Two lines mark the range in the entries below: the one holding "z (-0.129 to" and the one holding "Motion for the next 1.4". Set down those two and all lines between them, exactly.

[Collected data]
*** Block opens ***

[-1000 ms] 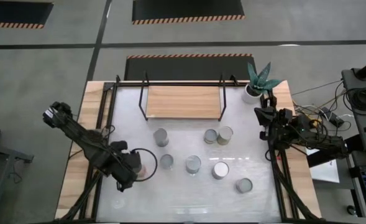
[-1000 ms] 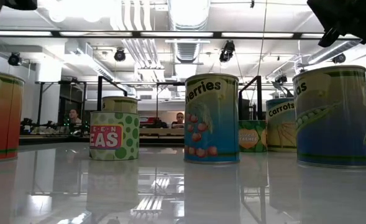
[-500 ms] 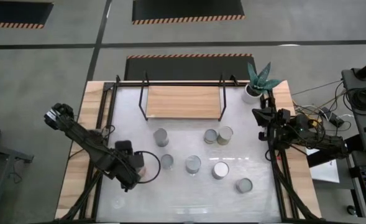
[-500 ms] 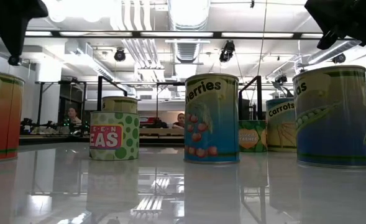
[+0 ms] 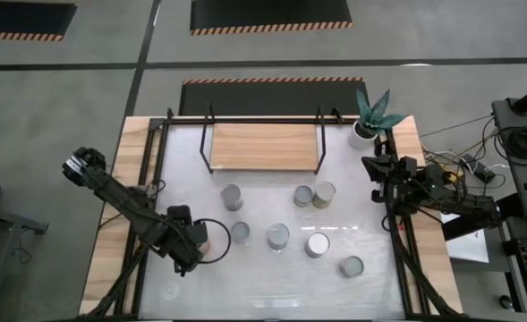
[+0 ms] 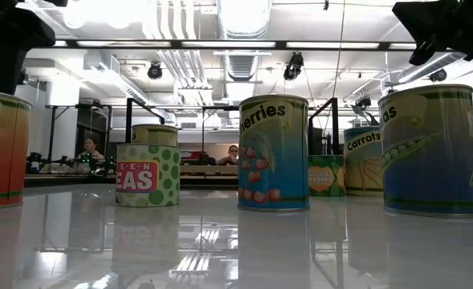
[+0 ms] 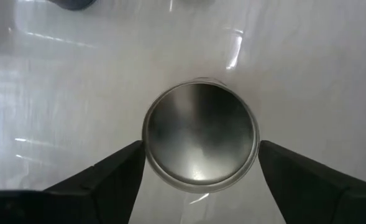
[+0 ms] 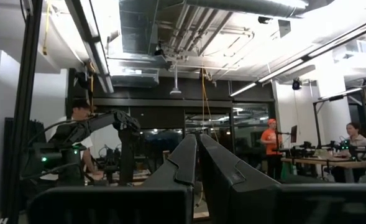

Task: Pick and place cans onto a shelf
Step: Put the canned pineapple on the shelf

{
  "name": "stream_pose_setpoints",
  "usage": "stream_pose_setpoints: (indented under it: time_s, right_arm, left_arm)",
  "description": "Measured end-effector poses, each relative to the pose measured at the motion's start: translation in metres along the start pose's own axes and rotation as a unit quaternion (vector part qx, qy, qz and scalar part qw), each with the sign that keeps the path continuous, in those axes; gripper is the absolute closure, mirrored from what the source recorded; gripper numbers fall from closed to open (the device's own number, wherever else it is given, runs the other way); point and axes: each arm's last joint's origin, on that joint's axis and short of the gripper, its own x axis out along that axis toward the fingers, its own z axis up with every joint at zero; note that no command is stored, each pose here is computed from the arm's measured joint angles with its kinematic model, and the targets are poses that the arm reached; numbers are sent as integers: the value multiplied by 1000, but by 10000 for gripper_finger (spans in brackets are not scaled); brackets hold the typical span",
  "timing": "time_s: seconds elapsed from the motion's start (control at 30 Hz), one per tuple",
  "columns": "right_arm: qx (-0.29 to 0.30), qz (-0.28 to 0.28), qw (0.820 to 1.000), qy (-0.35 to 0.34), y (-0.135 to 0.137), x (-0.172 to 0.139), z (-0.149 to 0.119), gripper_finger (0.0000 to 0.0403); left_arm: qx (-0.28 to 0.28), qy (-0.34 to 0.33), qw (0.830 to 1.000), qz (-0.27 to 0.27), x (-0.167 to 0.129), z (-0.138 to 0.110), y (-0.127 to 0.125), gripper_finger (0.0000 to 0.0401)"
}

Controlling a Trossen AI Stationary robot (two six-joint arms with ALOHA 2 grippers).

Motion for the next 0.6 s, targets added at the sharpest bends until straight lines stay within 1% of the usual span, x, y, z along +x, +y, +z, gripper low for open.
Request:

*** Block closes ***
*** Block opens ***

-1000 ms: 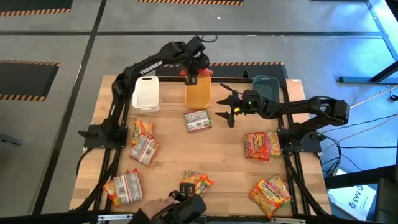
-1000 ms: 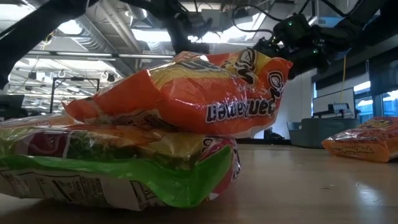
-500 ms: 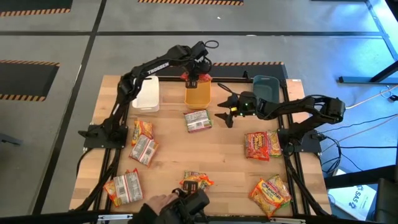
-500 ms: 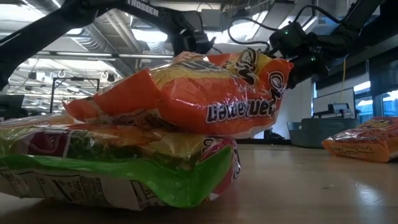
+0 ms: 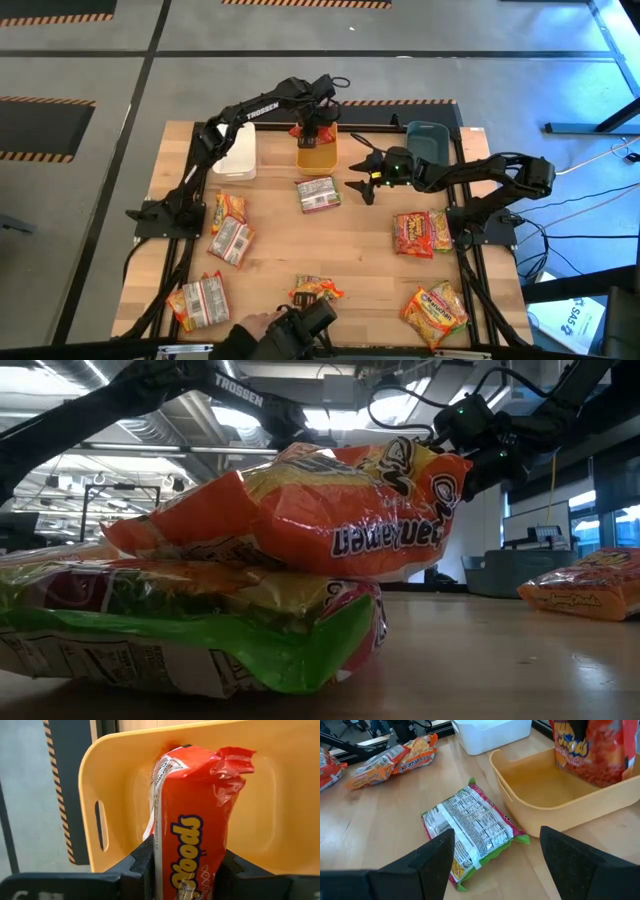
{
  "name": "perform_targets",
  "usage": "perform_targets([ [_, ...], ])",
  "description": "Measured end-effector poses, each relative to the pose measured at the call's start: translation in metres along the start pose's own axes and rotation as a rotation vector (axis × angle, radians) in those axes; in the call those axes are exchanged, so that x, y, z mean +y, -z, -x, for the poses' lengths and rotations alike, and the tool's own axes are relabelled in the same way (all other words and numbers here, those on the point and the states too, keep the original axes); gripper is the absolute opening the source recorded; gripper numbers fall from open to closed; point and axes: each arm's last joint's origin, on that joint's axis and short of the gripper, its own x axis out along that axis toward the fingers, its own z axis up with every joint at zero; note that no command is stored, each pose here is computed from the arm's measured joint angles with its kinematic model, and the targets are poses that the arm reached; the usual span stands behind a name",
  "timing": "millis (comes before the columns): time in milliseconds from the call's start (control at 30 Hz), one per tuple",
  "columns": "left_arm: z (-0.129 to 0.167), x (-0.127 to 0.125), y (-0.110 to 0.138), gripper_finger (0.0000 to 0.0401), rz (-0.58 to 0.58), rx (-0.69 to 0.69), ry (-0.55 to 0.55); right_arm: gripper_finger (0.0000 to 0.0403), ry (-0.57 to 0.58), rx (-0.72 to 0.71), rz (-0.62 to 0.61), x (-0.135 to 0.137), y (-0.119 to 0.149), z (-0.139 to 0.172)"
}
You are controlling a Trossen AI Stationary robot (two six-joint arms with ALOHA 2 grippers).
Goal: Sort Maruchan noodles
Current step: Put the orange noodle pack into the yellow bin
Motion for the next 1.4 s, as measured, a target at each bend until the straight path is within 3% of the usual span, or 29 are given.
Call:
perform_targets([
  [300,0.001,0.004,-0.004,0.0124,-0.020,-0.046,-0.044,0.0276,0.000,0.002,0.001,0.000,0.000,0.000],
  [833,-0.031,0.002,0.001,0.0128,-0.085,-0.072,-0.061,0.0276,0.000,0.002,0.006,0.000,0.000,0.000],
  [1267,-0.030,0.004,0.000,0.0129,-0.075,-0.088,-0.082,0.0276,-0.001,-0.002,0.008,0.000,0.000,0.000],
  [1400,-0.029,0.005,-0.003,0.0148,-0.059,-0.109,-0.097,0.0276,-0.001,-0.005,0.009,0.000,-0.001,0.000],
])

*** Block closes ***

_Completed exercise_
  "columns": "left_arm: z (-0.129 to 0.167), x (-0.127 to 0.125), y (-0.110 to 0.138), gripper_finger (0.0000 to 0.0401), rz (-0.58 to 0.58), rx (-0.69 to 0.69), ry (-0.55 to 0.55); right_arm: gripper_finger (0.0000 to 0.0403), ry (-0.57 to 0.58), rx (-0.72 to 0.71), rz (-0.62 to 0.61), x (-0.135 to 0.137), y (-0.119 to 0.149), z (-0.139 to 0.172)"
}
You are controlling a Trossen AI Stationary robot (two six-joint arms with ALOHA 2 grippers).
Goal: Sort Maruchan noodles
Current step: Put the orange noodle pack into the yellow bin
Motion for the next 1.4 s, as measured, a target at each bend until the straight path is within 3% of the usual span, or 29 are given.

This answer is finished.